When the “fever ships” full of Irish settlers started arriving, everything was done to aid passengers weak from starvation and ill from filthy conditions on the ships. Very little helped until the sick were strictly segregated from the healthy at different ends of the island, well after the worst year of Irish suffering, 1847. In that year alone, 5,424 died on Grosse-Île. Another 5,000 Irish died at sea during the voyage here.
In 1909, the first commemoration of the Irish who perished was erected here by the Ancient Order of Hibernians. At 15m in height, the tallest Celtic cross in the world stands on a promontory overlooking the St. Lawrence.
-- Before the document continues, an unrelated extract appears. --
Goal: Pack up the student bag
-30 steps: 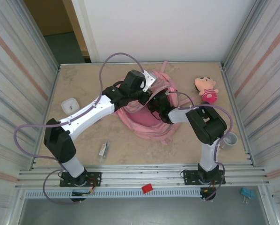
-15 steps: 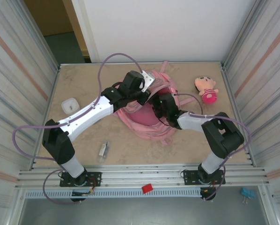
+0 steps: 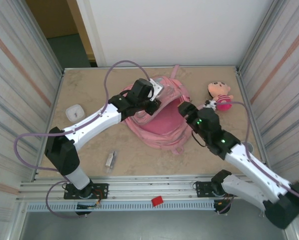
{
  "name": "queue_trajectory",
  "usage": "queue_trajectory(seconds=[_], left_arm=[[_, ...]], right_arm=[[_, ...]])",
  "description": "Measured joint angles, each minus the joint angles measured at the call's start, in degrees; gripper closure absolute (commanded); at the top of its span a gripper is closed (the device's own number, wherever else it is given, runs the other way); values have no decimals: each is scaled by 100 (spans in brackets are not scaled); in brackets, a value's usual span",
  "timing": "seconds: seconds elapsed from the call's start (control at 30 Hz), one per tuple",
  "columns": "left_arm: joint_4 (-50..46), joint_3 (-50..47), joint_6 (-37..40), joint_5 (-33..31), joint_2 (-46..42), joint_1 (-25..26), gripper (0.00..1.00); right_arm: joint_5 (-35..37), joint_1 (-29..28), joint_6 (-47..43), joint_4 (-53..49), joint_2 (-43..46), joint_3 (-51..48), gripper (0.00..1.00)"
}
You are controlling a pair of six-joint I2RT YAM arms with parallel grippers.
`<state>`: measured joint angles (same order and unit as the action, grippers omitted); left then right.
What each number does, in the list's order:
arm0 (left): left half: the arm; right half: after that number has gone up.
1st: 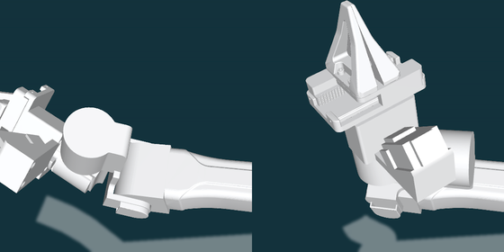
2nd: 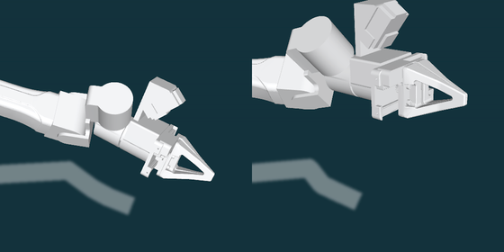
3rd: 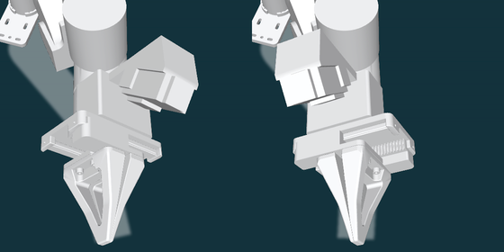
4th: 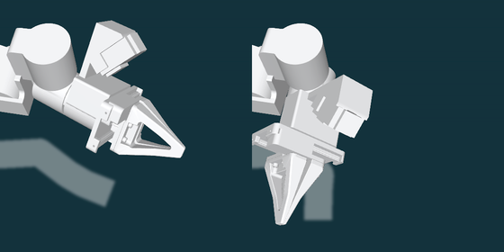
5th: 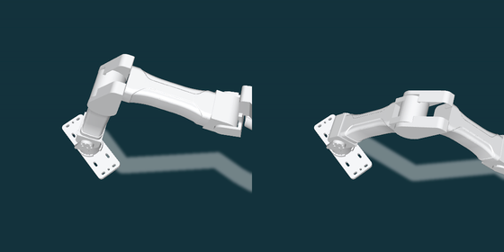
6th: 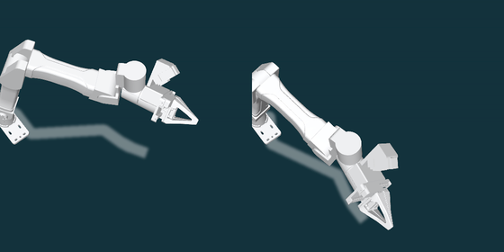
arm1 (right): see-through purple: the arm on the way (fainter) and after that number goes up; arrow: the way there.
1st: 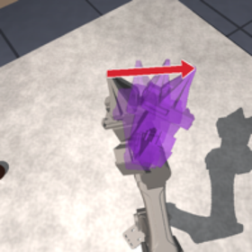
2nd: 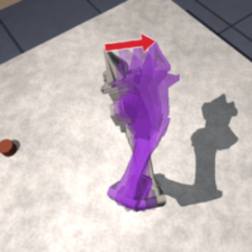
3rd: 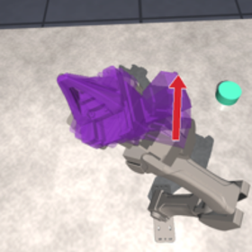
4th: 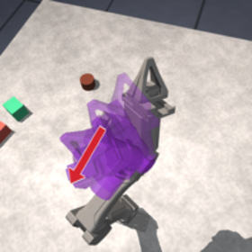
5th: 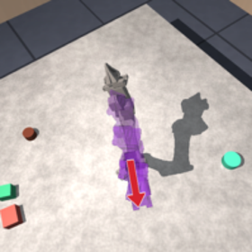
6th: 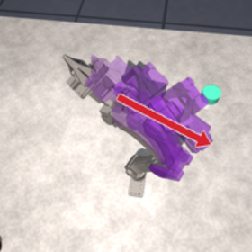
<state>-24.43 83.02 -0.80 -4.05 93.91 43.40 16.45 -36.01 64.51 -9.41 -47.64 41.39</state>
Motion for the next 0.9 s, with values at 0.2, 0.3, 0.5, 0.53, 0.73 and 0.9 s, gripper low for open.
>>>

Dr. George Douglas headed the island's small medical team in 1847. Like many of his colleagues, he grew sick. Unlike many, he survived. Today, in a secluded green field dotted with white crosses, bees buzz loudly in the silence surrounding the memorial to the Irish dead and those who tended them — it's a place of peace and pilgrimage now.
Douglas honoured the four doctors who died in 1847 with a monument that concludes, “All of typhus fever contracted in the faithful discharge of duty upon the sick.”
Québec artist Lucienne Cornet’s 1998 memorial by the old graveyard honours all the immigrants by name who died on Grosse-Île. Her graceful design of stone, iron and glass mimicks the ocean waves. Visitors point to names etched on a glass wall that records all the known dead, finding among them dozens of Murphys and McRaes.
On a trolley ride around the rest of the island, we pass the nurses’ residences, three churches and Telegraph Hill, where Marconi tapped out his messages.